$i$-Mix: A Domain-Agnostic Strategy for Contrastive Representation Learning


Contents

  1. Abstract
  2. Introduction
  3. Approach
    1. MixUp
    2. \(i\)-Mix
  4. Application
    1. SimCLR
    2. MoCo
    3. BYOL


0. Abstract

i-Mix

  • simple & effective domain agnostic regularization strategy
  • to improve contrastive RL
  • cast contrastive RL as training a non-parametric calssifier, by assigning a unique virtual class to each data in a batch

  • data instances are mixed in both INPUT & VIRTUAL LABEL spaces


short summary = MixUp + Contrastive Learning


1. Introduction

propose instance Mix (i-Mix)

  • domain agnostic regularization strategy
  • introduce virtual labels in a batch
    • mix data instances & their corresponding virtual labels


apply them to SimCLR, MoCo, BYOL


2. Approach

  • review MixUp ( in supervised learning )

  • present i-Mix ( in contrastive learning )


Notation

  • \(\mathcal{X}\) : data space
  • \(\mathbb{R}^D\) : \(D\)-dim embedding space
  • model \(f: \mathcal{X} \rightarrow \mathbb{R}^D\)
    • \(f_i=f\left(x_i\right)\) and \(\tilde{f}_i=f\left(\tilde{x}_i\right)\)

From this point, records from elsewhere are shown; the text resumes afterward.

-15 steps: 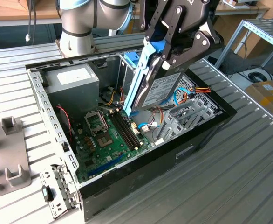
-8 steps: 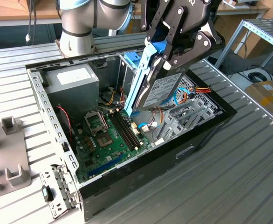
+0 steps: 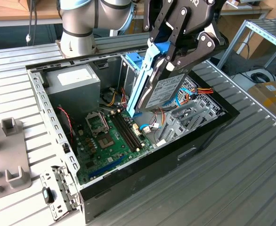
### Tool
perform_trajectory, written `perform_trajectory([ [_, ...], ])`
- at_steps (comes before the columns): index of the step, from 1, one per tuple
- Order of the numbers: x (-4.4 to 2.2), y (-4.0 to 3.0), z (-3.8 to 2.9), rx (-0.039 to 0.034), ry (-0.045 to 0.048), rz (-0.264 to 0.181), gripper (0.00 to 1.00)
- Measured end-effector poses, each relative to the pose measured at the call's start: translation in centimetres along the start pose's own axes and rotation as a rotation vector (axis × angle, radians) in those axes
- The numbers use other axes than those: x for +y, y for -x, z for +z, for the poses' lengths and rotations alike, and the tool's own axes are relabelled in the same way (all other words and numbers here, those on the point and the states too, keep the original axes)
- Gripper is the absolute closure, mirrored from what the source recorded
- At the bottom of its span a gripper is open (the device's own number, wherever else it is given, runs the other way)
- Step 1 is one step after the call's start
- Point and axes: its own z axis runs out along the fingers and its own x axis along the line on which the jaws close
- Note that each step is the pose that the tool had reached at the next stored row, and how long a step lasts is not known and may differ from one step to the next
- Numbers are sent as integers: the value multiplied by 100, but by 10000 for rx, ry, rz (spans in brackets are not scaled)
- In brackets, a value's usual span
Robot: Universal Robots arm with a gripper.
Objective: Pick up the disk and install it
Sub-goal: 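Pick up the disk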
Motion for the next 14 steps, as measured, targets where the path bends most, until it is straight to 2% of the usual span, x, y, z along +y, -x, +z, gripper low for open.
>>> perform_trajectory([
  [14, -54, -12, 11, 0, 0, 0, 63],
])
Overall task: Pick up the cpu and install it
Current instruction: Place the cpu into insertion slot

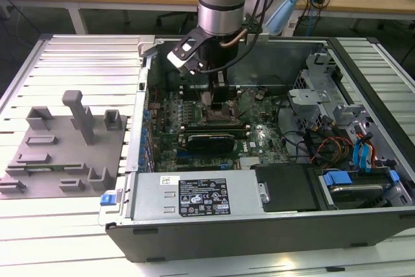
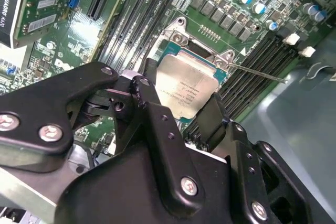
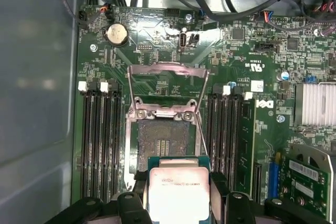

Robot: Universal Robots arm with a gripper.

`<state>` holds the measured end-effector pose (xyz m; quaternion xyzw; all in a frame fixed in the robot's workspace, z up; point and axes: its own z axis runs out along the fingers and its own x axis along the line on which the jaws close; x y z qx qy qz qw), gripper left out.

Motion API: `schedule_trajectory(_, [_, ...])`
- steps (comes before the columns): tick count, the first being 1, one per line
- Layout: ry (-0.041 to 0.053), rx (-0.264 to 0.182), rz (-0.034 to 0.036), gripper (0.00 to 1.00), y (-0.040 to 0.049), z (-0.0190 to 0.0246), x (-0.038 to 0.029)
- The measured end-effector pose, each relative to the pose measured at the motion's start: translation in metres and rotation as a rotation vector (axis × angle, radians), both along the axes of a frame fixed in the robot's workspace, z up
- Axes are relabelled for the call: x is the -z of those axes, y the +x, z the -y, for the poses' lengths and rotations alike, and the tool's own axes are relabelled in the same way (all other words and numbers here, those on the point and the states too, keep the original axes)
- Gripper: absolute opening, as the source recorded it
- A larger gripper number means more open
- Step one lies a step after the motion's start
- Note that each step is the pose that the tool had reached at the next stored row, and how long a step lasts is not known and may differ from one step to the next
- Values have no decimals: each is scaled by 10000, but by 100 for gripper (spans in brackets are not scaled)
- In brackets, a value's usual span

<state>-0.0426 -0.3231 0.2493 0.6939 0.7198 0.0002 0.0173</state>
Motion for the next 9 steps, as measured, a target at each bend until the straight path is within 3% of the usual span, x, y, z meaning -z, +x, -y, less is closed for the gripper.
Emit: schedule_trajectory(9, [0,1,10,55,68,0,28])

(1) MixUp ( in supervised learning )

Notation

  • \(y_i \in\{0,1\}^C\) : one-hot label for \(x_i\)

    • \(C\) : # of classes
  • linear classifier :

    • consists of weight vectors \(\left\{w_1, \ldots, w_C\right\}\), where \(w_c \in \mathbb{R}^D .\)
  • Cross-entropy loss :

    • \(\ell_{\text {Sup }}\left(x_i, y_i\right)=-\sum_{c=1}^C y_{i, c} \log \frac{\exp \left(w_c^{\top} f_i\right)}{\sum_{k=1}^C \exp \left(w_k^{\top} f_i\right)}\).

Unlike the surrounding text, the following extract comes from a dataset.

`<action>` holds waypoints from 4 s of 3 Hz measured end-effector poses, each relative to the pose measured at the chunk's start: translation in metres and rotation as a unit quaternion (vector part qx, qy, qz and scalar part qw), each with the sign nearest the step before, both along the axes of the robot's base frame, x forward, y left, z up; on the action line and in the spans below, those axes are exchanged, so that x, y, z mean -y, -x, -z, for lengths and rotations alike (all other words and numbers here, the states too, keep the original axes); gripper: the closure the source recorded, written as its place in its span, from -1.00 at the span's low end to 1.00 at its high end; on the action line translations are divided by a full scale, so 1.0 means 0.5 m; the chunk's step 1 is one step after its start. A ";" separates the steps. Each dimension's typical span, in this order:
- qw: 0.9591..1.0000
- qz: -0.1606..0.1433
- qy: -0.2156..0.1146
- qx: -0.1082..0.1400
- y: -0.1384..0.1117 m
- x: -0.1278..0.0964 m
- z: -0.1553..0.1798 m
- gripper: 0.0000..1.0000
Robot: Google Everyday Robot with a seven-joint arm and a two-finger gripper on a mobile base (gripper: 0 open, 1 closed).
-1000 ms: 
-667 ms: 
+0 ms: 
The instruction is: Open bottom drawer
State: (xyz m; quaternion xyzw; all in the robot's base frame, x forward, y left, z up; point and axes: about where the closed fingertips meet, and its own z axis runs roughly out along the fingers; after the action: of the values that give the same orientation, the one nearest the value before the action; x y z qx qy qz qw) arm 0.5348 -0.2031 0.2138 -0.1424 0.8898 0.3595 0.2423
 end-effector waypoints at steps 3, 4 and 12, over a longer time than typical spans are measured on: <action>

    • problem of CE loss : overconfident

      • solutions : label smoothing, adversarial traning, confidence calibration


Mixup

  • effective regularization, without much computational overhead
  • conducts a linear interpolation of 2 instances, both in \(x\) & \(y\)
  • notation :
    • \(\ell_{\mathrm{Sup}}^{\mathrm{MixUp}}\left(\left(x_i, y_i\right),\left(x_j, y_j\right) ; \lambda\right)=\ell_{\text {Sup }}\left(\lambda x_i+(1-\lambda) x_j, \lambda y_i+(1-\lambda) y_j\right)\).
      • \(\lambda \sim \operatorname{Beta}(\alpha, \alpha)\) : mixing coefficient


(2) \(i\)-Mix ( in contrastive learning )

\(i\)-Mix = instance mix

  • instead of mixing class labels, interpolates their virtual labels


Notation

  • \(\mathcal{B}=\left\{\left(x_i, \tilde{x}_i\right)\right\}_{i=1}^N\) : batch of data pairs
    • \(N\) : batch size
    • \(x_i, \tilde{x}_i \in \mathcal{X}\) : 2 views of same data
  • pos & neg : \(\tilde{x}_i\) and \(\tilde{x}_{j \neq i}\)
  • model \(f\) : embedding function
    • output of \(f\) is \(\mathrm{L} 2\)-normalized
  • \(v_i \in\{0,1\}^N\) : virtual label of \(x_i\) & \(\tilde{x_i}\) in batch \(\mathcal{B}\)
  • where \(v_{i, i}=1\) and \(v_{i, j \neq i}=0\)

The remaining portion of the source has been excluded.